One interpretation of these findings is that basement membrane deposition is important around capillaries to provide an inhibitory signal, which may also serve as a maturation signal that opposes further morphogenesis and, promotes tube stabilization (Davis and Senger, 2005; Davis and Kemp, 2023). TIMP-3 is known to bind heparan sulfate chains and may be decorating the basement membrane to prevent EC lumen formation and sprouting behavior, through its ability to inhibit MT (membrane type)-MMPs such as MMP-14 and MMP-15; thus, diminishing any further EC morphogenesis. Other capillary basement membrane components may also play a role in interfering with morphogenesis such as the different laminin isoforms (Davis and Senger, 2005), although their specific roles are not well understood.
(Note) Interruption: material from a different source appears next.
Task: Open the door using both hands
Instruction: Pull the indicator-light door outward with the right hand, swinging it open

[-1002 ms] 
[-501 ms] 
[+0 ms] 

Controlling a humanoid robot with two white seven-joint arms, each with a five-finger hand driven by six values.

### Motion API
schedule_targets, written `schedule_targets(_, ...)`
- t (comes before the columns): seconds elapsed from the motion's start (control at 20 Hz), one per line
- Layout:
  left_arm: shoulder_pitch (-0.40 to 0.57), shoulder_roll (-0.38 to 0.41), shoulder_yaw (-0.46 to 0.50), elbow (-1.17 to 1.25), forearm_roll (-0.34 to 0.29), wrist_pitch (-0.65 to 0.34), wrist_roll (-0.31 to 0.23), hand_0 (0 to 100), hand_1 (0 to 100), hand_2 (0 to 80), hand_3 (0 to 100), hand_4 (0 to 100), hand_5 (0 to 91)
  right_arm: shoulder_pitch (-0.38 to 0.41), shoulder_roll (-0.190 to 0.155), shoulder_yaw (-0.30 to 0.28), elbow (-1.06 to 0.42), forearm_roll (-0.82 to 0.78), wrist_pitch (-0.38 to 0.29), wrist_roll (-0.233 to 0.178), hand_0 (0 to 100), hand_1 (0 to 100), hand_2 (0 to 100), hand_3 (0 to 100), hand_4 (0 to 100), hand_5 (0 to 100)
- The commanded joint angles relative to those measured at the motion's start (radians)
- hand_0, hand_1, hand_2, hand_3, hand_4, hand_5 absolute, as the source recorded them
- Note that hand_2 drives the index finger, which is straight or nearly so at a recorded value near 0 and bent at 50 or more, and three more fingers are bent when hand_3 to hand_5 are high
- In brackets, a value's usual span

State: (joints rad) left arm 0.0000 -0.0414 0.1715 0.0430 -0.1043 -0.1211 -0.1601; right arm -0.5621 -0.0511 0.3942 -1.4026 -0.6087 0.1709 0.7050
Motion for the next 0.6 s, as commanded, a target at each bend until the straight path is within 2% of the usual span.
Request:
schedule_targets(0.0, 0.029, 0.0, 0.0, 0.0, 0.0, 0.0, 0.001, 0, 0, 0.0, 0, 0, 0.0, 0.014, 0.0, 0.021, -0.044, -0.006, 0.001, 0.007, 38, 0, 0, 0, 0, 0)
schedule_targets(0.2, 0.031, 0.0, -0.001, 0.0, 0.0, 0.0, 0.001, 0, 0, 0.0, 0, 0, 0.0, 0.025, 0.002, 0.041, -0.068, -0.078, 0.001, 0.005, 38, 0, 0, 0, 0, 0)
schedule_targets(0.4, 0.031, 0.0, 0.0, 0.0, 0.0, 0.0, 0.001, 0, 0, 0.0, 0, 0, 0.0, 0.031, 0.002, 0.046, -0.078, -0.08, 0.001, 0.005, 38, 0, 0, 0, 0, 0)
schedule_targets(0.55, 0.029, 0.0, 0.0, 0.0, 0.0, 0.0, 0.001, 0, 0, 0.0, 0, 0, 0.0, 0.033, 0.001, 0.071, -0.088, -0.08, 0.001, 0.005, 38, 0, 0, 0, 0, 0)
Our novel findings that we can readily obtain extensive networks of human capillary tubes of physiological diameters with associated basement membranes are of great interest and represents an advance in the bioengineering of the smallest and most delicate vascular bed (i.e., capillaries) in 3D matrices. Our model system is performed under serum-free defined conditions with the defined growth factors, SCF, IL-3, SDF-1α, FGF-2 and insulin, and the system works consistently and reproducibly (Stratman et al., 2011; Bowers et al., 2016). We hope that this new model system might become useful in tissue engineering applications using different 3D matrices including either fibrin or collagen matrices, which are important matrices in postnatal angiogenic responses. There have been problems reported with the development of microvascular beds within tissue engineered constructs or organoids particularly due to vessel loss which can be observed over time (Hanjaya-Putra et al., 2013; Ryan et al., 2021). The advances that we describe in this study concerning the enhancement of capillary assembly as well as the increased deposition of basement membrane matrices might be key reasons why this new approach may improve the success and stability of such engineered tissues. Future studies should address this possibility.
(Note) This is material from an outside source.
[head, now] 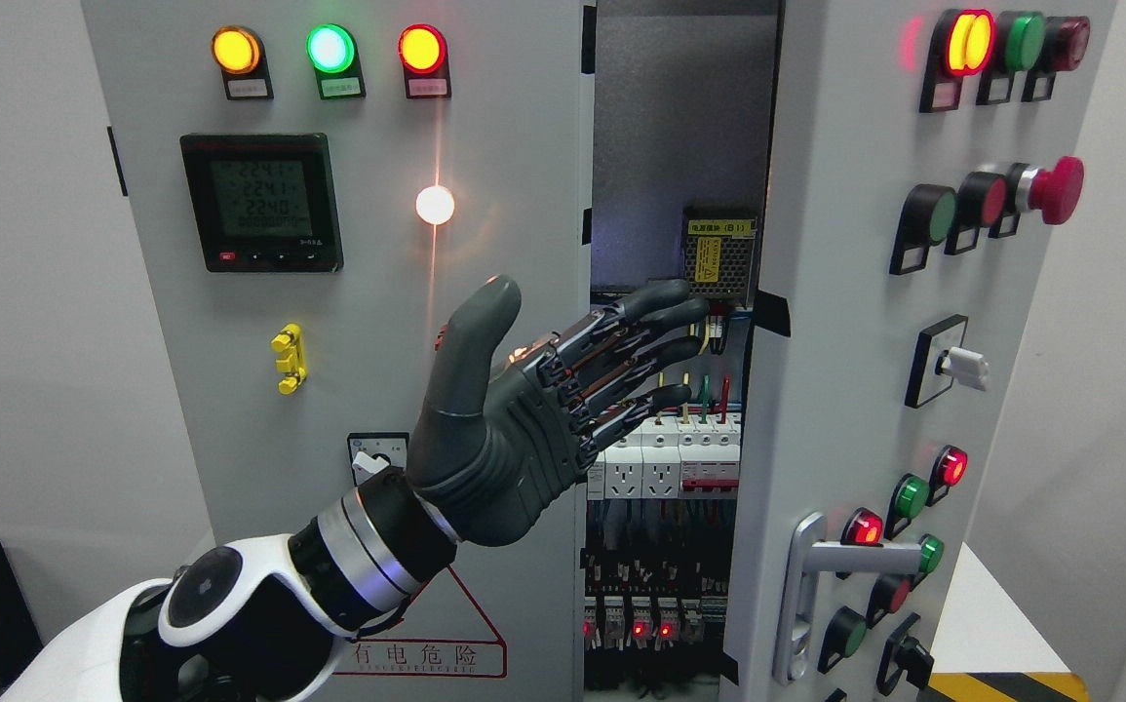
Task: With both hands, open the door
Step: 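Reach the left hand into the gap behind the push-button door's edge, then pull the push-button door outward with the left hand, swinging it open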
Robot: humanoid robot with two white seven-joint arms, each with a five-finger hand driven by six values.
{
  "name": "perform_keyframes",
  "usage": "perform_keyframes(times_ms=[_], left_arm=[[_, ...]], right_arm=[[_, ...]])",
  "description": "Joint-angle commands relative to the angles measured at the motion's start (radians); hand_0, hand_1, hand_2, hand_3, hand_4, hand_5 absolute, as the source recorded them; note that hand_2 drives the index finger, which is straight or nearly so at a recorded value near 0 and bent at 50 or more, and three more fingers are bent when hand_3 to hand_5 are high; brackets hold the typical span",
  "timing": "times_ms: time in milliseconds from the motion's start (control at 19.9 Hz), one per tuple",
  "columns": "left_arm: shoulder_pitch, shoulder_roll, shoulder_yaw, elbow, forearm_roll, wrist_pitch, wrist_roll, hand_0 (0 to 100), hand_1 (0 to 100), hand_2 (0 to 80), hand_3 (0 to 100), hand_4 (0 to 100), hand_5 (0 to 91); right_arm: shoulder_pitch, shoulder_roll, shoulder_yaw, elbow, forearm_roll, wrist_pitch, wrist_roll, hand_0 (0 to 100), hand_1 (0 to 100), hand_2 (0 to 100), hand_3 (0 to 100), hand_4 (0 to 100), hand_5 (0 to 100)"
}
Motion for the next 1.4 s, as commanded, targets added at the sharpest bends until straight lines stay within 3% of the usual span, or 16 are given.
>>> perform_keyframes(times_ms=[0, 1354], left_arm=[[-0.056, -0.054, -0.075, 0.026, 0.053, 0.003, -0.002, 0, 0, 0.0, 0, 0, 0.0], [-0.099, -0.123, -0.133, 0.036, 0.075, 0.006, -0.004, 0, 0, 0.0, 0, 0, 0.0]], right_arm=[[0.0, 0.0, 0.0, 0.001, 0.0, 0.0, 0.0, 0, 0, 0, 0, 0, 0], [0.0, 0.0, 0.0, -0.001, 0.0, 0.0, 0.0, 0, 0, 0, 0, 0, 0]])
Another potential application of this new technology would be to attempt to repair vascular malformations (Wetzel-Strong et al., 2017; Queisser et al., 2021; Snellings et al., 2021). Interestingly, recent studies have revealed that poor pericyte recruitment and basement membrane deposition around abnormal EC tube structures underlies the pathogenic development of vascular malformations, which represent capillary deficiency states (Sun et al., 2022; Lin et al., 2024). Examples include EC expression of activating mutations for k-Ras, and Akt1, which result in marked widening and shortening of EC tubes that is caused by accentuation of the EC lumen formation process coupled to reduced sprouting behavior (Sun et al., 2022; Lin et al., 2024). In addition, strongly reduced pericyte recruitment is observed as well as markedly diminished basement membrane deposition. Reduced pericyte recruitment occurs in part due to diminished mRNA expression of the different EC-derived factors (which attract pericytes) from the ECs carrying these gain-of-function mutations (Lin et al., 2024). Addition of the TIMP-3 transgene pericytes to ECs carrying activating mutations might be expected to diminish EC tube diameter and increase EC tube elongation if pericyte recruitment could be enhanced in some manner to the EC tubes carrying gain-of-function mutations. It is apparent that these vascular malformations are highly complex, and it will take a comprehensive understanding of the biology of capillary assembly, to have any realistic opportunity to develop an effective therapeutic approach to prevent or repair such abnormal vascular structures, but upregulation of pericyte TIMP-3 may be a possible strategy.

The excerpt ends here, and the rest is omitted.